Word for word, restate the lines of the data below between those holding "Everything in this" and "Look at the provided image and carefully locate the black right", inclusive; pictures do not belong in the copy.

--- MATERIAL FOR THE TASK ---

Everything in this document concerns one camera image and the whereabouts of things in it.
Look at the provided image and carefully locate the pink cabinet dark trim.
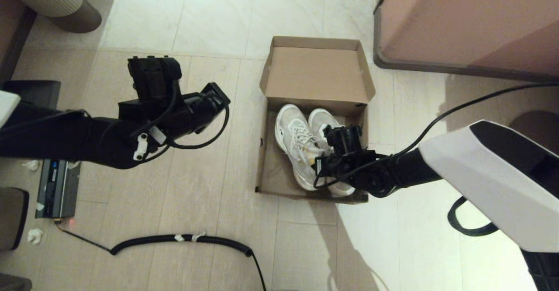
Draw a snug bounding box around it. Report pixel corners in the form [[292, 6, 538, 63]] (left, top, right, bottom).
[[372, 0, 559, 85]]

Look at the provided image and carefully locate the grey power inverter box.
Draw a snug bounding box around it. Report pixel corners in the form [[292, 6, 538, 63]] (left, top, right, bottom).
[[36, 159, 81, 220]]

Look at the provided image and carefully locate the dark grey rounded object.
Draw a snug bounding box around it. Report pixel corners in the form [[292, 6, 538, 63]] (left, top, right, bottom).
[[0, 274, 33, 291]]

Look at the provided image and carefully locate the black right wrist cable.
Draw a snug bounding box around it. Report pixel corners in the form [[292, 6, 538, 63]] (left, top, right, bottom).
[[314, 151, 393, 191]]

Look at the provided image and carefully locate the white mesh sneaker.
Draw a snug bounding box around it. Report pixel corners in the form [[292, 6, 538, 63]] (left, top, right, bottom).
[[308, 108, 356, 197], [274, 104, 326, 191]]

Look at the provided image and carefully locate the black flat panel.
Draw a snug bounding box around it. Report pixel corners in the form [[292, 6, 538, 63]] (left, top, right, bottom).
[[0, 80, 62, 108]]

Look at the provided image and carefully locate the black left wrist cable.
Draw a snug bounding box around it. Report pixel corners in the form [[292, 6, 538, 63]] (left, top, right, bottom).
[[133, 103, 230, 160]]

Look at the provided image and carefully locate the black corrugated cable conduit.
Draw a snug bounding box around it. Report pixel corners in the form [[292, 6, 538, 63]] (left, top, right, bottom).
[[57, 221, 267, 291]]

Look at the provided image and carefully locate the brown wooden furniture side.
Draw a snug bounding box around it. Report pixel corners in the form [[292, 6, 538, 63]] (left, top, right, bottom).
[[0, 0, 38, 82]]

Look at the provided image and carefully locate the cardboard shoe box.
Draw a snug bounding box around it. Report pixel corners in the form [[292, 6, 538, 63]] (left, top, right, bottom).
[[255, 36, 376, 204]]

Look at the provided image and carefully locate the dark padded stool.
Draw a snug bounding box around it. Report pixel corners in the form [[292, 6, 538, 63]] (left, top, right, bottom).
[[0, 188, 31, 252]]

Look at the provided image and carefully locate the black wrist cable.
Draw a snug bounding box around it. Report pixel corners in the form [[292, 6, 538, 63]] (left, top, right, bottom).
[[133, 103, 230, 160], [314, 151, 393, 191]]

---
--- MATERIAL FOR THE TASK ---

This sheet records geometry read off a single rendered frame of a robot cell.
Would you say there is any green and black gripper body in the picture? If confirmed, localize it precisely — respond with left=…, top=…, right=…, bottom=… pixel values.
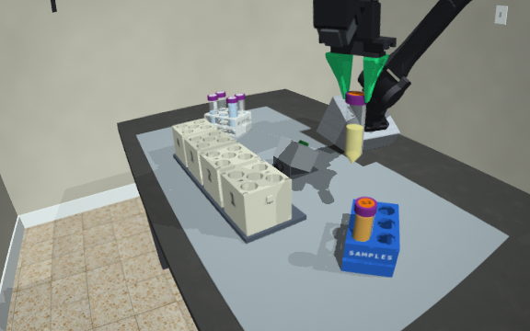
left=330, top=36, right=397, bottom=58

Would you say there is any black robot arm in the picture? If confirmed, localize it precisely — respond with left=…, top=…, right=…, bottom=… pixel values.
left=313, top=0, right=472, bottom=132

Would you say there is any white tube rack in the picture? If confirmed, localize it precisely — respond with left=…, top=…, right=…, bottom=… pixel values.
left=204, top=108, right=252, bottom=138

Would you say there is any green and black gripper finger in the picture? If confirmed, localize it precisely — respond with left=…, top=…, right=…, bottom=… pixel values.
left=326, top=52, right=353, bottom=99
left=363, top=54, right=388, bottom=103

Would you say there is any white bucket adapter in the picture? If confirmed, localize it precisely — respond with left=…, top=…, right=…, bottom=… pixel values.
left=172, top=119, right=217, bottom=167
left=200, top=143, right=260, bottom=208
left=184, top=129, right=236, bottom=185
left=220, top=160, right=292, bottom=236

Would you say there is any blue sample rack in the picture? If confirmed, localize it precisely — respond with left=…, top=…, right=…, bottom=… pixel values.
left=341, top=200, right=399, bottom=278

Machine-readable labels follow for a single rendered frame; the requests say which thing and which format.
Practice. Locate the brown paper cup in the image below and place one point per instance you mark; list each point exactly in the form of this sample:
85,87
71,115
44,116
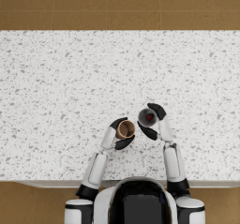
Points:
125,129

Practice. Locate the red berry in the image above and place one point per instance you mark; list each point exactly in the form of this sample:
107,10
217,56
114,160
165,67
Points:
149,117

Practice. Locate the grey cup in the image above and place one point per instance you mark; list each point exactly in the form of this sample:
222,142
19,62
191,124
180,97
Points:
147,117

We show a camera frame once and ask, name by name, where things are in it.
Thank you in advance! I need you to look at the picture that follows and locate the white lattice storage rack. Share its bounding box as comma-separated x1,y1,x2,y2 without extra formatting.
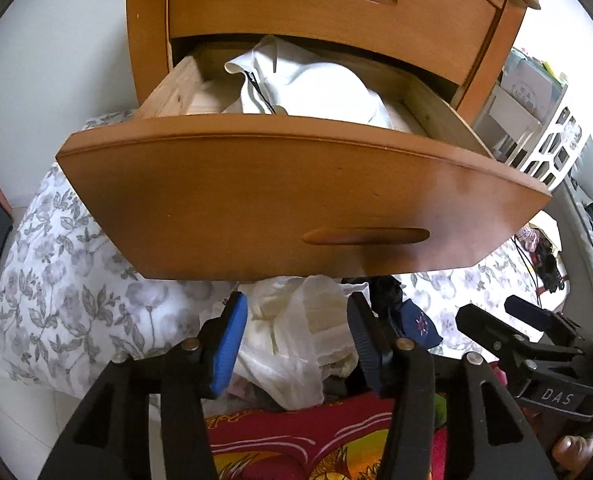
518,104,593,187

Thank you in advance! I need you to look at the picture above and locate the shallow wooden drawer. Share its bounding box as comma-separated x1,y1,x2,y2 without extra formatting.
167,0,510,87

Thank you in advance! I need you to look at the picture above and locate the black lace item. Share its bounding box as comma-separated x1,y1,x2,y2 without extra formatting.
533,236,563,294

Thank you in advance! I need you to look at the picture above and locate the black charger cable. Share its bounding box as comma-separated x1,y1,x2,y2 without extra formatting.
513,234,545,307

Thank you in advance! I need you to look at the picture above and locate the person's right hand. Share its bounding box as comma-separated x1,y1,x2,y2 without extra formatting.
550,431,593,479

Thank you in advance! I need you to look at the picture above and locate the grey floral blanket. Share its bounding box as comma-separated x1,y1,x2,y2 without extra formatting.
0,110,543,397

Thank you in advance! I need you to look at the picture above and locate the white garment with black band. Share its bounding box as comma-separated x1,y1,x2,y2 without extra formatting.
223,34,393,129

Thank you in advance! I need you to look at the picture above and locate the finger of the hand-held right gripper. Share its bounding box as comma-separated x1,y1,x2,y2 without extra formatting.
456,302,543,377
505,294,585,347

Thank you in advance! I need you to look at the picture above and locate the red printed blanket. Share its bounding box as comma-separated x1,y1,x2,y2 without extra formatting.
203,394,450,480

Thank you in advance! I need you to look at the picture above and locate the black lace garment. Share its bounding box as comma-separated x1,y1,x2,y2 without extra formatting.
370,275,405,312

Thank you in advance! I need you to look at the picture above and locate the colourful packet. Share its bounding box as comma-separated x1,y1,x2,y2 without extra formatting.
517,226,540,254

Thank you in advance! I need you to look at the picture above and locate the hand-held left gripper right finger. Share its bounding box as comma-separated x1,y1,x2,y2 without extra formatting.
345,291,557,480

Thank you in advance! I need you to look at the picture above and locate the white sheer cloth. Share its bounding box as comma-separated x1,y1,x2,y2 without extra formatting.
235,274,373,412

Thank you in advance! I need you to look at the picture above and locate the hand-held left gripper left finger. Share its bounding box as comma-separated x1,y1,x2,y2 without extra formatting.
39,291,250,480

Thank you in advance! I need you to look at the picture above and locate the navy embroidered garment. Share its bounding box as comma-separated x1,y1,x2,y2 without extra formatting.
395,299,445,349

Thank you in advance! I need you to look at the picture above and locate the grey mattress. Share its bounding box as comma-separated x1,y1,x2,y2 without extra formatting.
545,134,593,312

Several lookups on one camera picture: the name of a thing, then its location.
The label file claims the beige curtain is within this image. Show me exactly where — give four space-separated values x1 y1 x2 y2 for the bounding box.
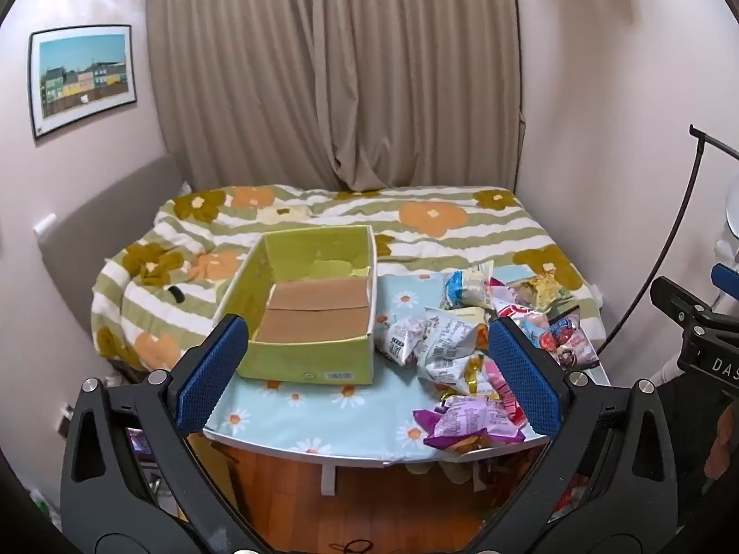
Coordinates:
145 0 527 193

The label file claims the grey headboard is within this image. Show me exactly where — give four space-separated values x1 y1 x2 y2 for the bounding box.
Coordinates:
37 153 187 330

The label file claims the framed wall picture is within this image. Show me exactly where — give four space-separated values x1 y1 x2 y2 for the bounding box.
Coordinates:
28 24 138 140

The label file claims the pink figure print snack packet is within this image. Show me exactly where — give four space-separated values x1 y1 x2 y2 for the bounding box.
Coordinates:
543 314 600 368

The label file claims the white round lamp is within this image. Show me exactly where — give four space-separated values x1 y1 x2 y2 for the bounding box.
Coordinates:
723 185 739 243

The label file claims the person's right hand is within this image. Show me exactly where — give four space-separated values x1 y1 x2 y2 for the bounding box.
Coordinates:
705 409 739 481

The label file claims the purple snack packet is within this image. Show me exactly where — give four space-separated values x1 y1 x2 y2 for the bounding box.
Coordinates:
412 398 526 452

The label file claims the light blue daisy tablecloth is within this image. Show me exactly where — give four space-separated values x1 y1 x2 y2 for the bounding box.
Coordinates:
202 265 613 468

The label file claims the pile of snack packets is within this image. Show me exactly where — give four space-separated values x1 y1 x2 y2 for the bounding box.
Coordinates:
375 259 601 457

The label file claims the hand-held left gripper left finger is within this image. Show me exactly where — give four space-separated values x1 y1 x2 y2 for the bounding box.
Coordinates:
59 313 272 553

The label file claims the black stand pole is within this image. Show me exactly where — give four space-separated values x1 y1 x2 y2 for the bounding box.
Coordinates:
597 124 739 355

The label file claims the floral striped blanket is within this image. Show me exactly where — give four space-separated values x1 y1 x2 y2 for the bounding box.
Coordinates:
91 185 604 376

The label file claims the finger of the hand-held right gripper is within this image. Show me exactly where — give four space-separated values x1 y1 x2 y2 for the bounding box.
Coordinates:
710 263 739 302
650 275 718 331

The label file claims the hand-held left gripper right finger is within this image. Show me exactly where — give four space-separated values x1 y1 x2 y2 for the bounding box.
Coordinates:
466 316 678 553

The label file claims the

---

◆ FINAL ANSWER:
Everything in this document concerns one camera image and the whereabouts of things in it.
Look at the provided image and carefully locate the pink cabinet dark trim.
Draw a snug bounding box around it. Report pixel corners in the form [[292, 6, 538, 63]] (left, top, right, bottom).
[[372, 0, 559, 85]]

Look at the provided image and carefully locate the grey power inverter box.
Draw a snug bounding box around it. Report pixel corners in the form [[292, 6, 538, 63]] (left, top, right, bottom).
[[36, 159, 81, 220]]

Look at the provided image and carefully locate the dark grey rounded object.
Draw a snug bounding box around it. Report pixel corners in the form [[292, 6, 538, 63]] (left, top, right, bottom).
[[0, 274, 33, 291]]

Look at the provided image and carefully locate the black right wrist cable.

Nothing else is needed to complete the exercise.